» **Stored data**:
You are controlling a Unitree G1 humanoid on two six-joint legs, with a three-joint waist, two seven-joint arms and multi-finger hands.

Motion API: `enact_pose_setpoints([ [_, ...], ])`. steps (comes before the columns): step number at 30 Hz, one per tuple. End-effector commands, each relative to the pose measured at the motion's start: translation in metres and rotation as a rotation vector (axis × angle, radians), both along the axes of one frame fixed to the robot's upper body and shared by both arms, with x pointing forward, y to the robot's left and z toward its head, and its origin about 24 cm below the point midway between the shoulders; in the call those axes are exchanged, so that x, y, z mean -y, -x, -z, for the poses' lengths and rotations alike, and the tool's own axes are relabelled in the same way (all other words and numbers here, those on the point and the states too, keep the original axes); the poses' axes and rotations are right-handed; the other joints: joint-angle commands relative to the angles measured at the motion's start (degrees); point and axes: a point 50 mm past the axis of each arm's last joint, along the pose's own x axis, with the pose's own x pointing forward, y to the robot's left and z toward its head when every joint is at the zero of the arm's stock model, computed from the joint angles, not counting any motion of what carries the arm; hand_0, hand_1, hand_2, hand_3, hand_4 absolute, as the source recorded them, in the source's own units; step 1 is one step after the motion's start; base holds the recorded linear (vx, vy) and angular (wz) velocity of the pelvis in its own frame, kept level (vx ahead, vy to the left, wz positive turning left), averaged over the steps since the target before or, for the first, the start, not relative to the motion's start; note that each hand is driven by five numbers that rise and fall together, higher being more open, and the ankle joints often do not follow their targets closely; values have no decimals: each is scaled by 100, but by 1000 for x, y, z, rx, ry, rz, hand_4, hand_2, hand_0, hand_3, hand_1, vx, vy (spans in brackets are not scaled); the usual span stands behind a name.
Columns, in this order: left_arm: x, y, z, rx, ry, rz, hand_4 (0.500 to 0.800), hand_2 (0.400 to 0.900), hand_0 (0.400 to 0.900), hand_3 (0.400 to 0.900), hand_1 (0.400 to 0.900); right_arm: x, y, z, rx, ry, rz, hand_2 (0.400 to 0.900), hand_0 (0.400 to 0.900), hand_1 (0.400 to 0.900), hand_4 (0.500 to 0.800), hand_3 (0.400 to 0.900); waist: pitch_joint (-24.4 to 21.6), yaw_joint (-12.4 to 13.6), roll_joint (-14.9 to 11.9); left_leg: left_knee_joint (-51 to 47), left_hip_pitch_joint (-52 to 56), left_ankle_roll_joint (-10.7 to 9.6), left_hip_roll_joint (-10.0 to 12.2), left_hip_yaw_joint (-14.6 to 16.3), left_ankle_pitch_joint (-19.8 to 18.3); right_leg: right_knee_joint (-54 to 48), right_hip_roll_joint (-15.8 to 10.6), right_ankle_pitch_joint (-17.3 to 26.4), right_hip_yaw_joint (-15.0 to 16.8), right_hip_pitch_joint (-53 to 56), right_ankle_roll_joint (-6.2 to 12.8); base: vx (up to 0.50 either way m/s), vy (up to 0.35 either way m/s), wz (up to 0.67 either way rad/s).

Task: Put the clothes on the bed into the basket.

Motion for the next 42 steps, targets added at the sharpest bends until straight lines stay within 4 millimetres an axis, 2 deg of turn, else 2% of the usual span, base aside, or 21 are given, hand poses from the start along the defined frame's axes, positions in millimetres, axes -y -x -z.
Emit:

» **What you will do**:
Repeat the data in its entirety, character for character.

» **Exercise answer**:
You are controlling a Unitree G1 humanoid on two six-joint legs, with a three-joint waist, two seven-joint arms and multi-finger hands.

Motion API: `enact_pose_setpoints([ [_, ...], ])`. steps (comes before the columns): step number at 30 Hz, one per tuple. End-effector commands, each relative to the pose measured at the motion's start: translation in metres and rotation as a rotation vector (axis × angle, radians), both along the axes of one frame fixed to the robot's upper body and shared by both arms, with x pointing forward, y to the robot's left and z toward its head, and its origin about 24 cm below the point midway between the shoulders; in the call those axes are exchanged, so that x, y, z mean -y, -x, -z, for the poses' lengths and rotations alike, and the tool's own axes are relabelled in the same way (all other words and numbers here, those on the point and the states too, keep the original axes); the poses' axes and rotations are right-handed; the other joints: joint-angle commands relative to the angles measured at the motion's start (degrees); point and axes: a point 50 mm past the axis of each arm's last joint, along the pose's own x axis, with the pose's own x pointing forward, y to the robot's left and z toward its head when every joint is at the zero of the arm's stock model, computed from the joint angles, not counting any motion of what carries the arm; hand_0, hand_1, hand_2, hand_3, hand_4 absolute, as the source recorded them, in the source's own units; step 1 is one step after the motion's start; base holds the recorded linear (vx, vy) and angular (wz) velocity of the pelvis in its own frame, kept level (vx ahead, vy to the left, wz positive turning left), averaged over the steps since the target before or, for the first, the start, not relative to the motion's start; note that each hand is driven by five numbers that rise and fall together, higher being more open, and the ankle joints often do not follow their targets closely; values have no decimals: each is scaled by 100, but by 1000 for x, y, z, rx, ry, rz, hand_4, hand_2, hand_0, hand_3, hand_1, vx, vy (spans in brackets are not scaled); the usual span stands behind a name.
Columns, in this order: left_arm: x, y, z, rx, ry, rz, hand_4 (0.500 to 0.800), hand_2 (0.400 to 0.900), hand_0 (0.400 to 0.900), hand_3 (0.400 to 0.900), hand_1 (0.400 to 0.900); right_arm: x, y, z, rx, ry, rz, hand_2 (0.400 to 0.900), hand_0 (0.400 to 0.900), hand_1 (0.400 to 0.900), hand_4 (0.500 to 0.800), hand_3 (0.400 to 0.900); waist: pitch_joint (-24.4 to 21.6), yaw_joint (-12.4 to 13.6), roll_joint (-14.9 to 11.9); left_leg: left_knee_joint (-51 to 47), left_hip_pitch_joint (-52 to 56), left_ankle_roll_joint (-10.7 to 9.6), left_hip_roll_joint (-10.0 to 12.2), left_hip_yaw_joint (-14.6 to 16.3), left_ankle_pitch_joint (-19.8 to 18.3); right_leg: right_knee_joint (-54 to 48), right_hip_roll_joint (-15.8 to 10.6), right_ankle_pitch_joint (-17.3 to 26.4), right_hip_yaw_joint (-15.0 to 16.8), right_hip_pitch_joint (-53 to 56), right_ankle_roll_joint (-6.2 to 12.8); base: vx (up to 0.50 either way m/s), vy (up to 0.35 either way m/s), wz (up to 0.67 either way rad/s).

Task: Put the clothes on the bed into the basket.

Motion for the next 42 steps, targets added at the sharpest bends until straight lines stay within 4 millimetres an axis, 2 deg of turn, else 2% of the usual span, base aside, or 21 are given, hand poses from the start along the defined frame's axes, positions in millimetres, axes -y -x -z.
Emit:

A complete answer has now been given to the exercise.